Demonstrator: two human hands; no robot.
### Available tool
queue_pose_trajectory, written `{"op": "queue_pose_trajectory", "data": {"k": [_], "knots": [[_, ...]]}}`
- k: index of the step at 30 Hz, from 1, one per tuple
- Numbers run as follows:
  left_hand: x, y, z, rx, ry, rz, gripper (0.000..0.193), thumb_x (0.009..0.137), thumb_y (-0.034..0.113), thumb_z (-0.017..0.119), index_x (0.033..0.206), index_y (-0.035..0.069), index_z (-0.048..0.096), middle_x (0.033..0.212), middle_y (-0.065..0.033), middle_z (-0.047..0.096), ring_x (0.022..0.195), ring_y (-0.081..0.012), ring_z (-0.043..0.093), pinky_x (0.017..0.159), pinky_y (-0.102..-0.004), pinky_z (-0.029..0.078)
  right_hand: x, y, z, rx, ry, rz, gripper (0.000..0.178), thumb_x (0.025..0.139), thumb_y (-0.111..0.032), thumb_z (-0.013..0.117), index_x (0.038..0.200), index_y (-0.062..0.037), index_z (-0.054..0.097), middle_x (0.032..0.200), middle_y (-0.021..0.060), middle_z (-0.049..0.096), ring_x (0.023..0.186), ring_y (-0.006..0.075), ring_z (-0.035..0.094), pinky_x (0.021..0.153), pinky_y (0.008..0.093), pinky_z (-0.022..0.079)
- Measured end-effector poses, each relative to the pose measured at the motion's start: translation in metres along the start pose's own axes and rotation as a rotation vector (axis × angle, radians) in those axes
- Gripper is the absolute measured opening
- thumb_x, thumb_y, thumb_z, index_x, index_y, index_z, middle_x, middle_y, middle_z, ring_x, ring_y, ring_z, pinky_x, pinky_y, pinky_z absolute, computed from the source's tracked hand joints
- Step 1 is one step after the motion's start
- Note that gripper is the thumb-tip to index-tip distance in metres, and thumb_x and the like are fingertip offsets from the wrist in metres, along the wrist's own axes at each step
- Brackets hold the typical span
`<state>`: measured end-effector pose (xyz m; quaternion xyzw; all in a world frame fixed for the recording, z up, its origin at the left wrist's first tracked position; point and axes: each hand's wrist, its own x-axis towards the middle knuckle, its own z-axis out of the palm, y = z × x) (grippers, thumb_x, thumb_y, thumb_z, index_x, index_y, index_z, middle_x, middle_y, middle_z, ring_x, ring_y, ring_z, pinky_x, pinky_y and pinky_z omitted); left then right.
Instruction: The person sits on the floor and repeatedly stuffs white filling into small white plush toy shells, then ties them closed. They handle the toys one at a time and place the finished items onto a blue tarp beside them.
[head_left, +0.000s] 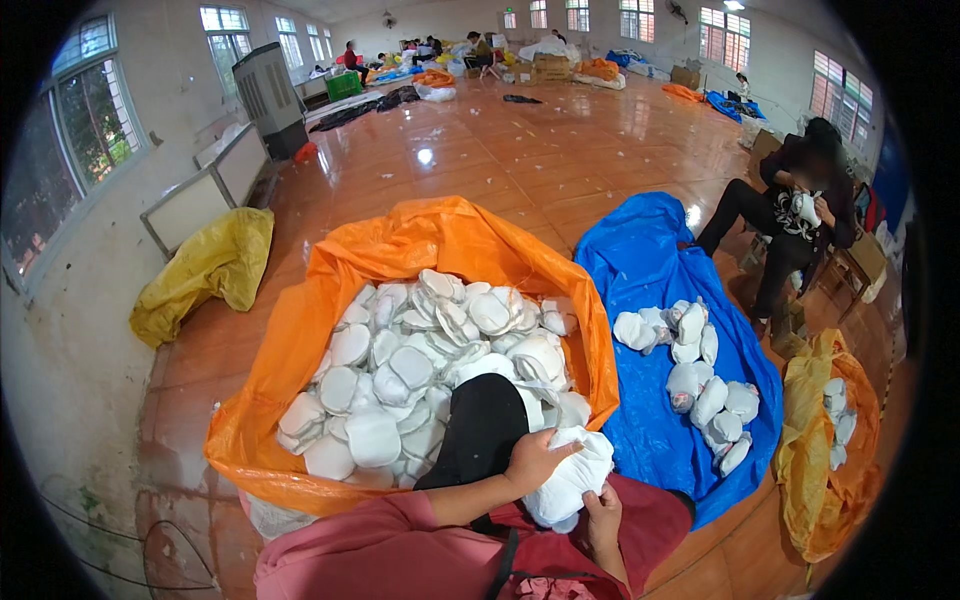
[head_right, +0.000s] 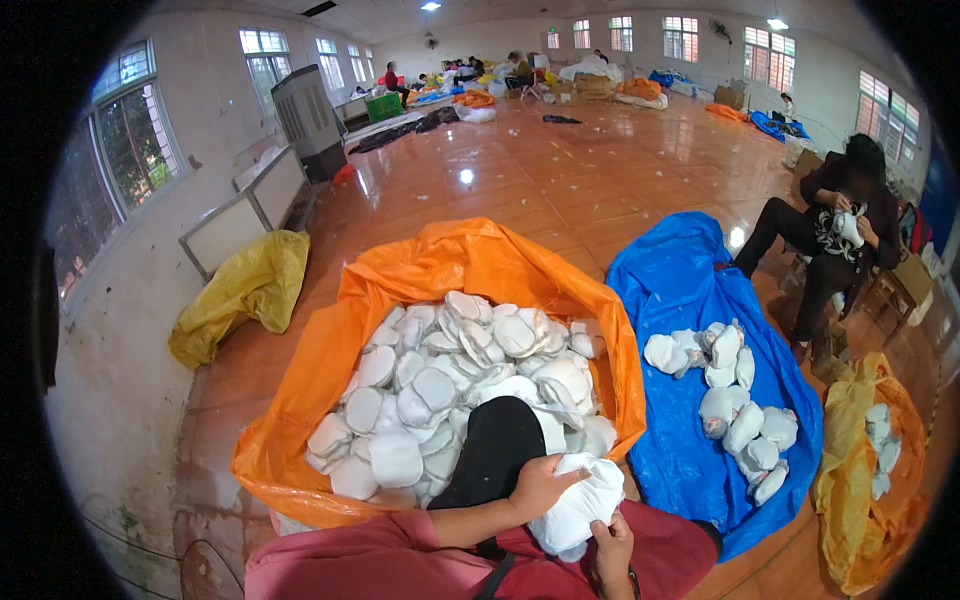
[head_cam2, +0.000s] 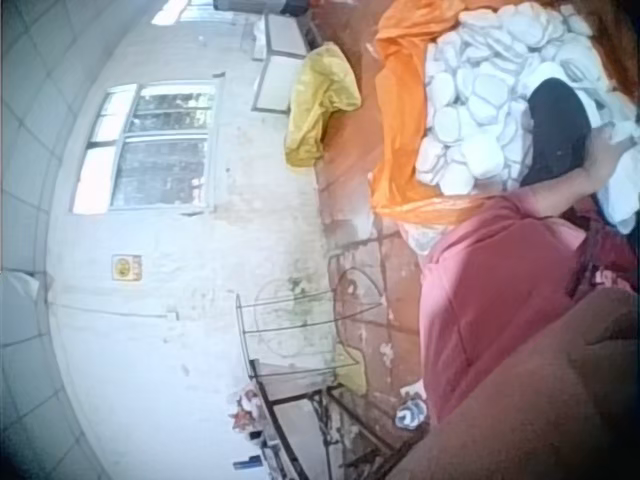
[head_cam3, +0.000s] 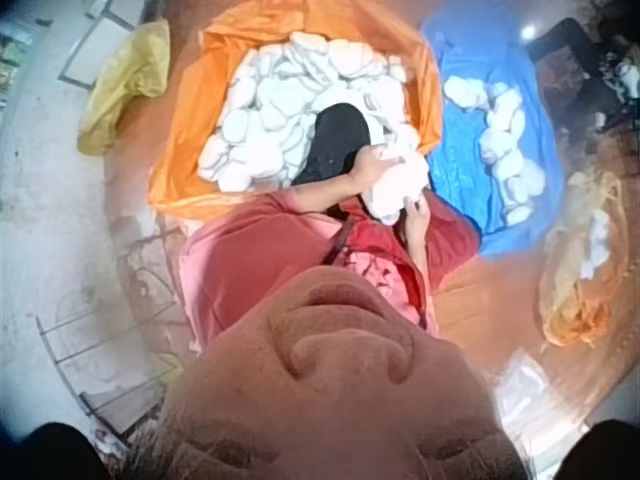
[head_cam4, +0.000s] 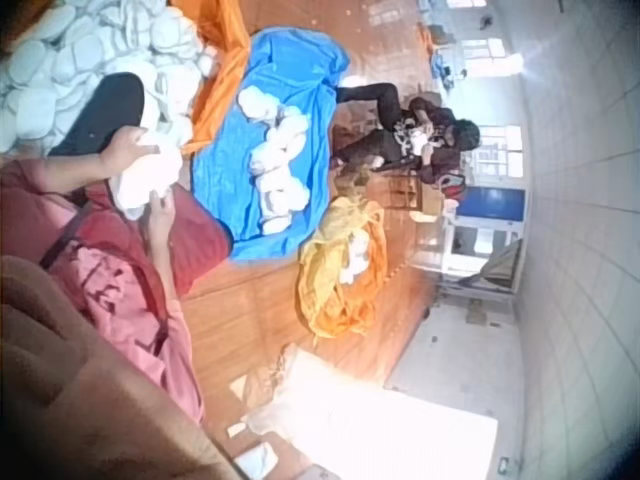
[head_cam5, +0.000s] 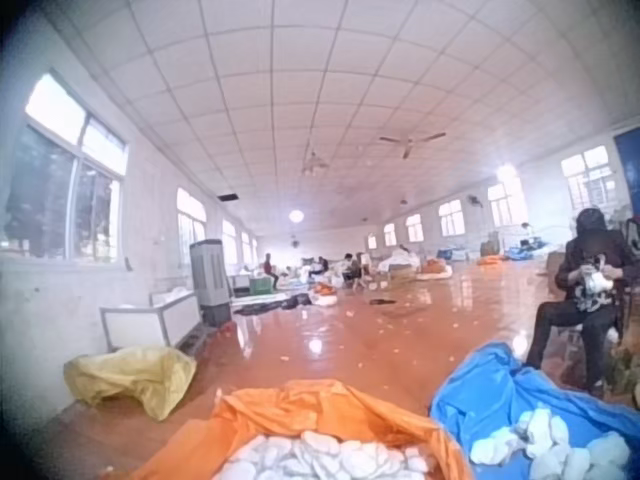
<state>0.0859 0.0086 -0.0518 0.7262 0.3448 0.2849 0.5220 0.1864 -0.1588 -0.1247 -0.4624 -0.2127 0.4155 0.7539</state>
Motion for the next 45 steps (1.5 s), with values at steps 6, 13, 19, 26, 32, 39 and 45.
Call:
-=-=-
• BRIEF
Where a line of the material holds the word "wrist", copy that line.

• RESULT FOR THIS TASK
- Note that gripper is the thumb-tip to index-tip distance in metres, and thumb_x and the like are fingertip offsets from the wrist in metres, along the wrist's own axes at each step
`<state>`: measured end-effector pose (xyz m; quaternion xyzw; all in a world frame fixed for the recording, z up, its origin at the left wrist's first tracked position; point and axes: each hand's wrist, its own x-axis towards the middle knuckle, its own z-axis out of the palm, y = z × x) (grippers, thumb_x, thumb_y, thumb_z, index_x, index_y, index_z, middle_x, middle_y, middle_z, ring_x, ring_y, ring_z, pinky_x, pinky_y and pinky_z omitted); left then right.

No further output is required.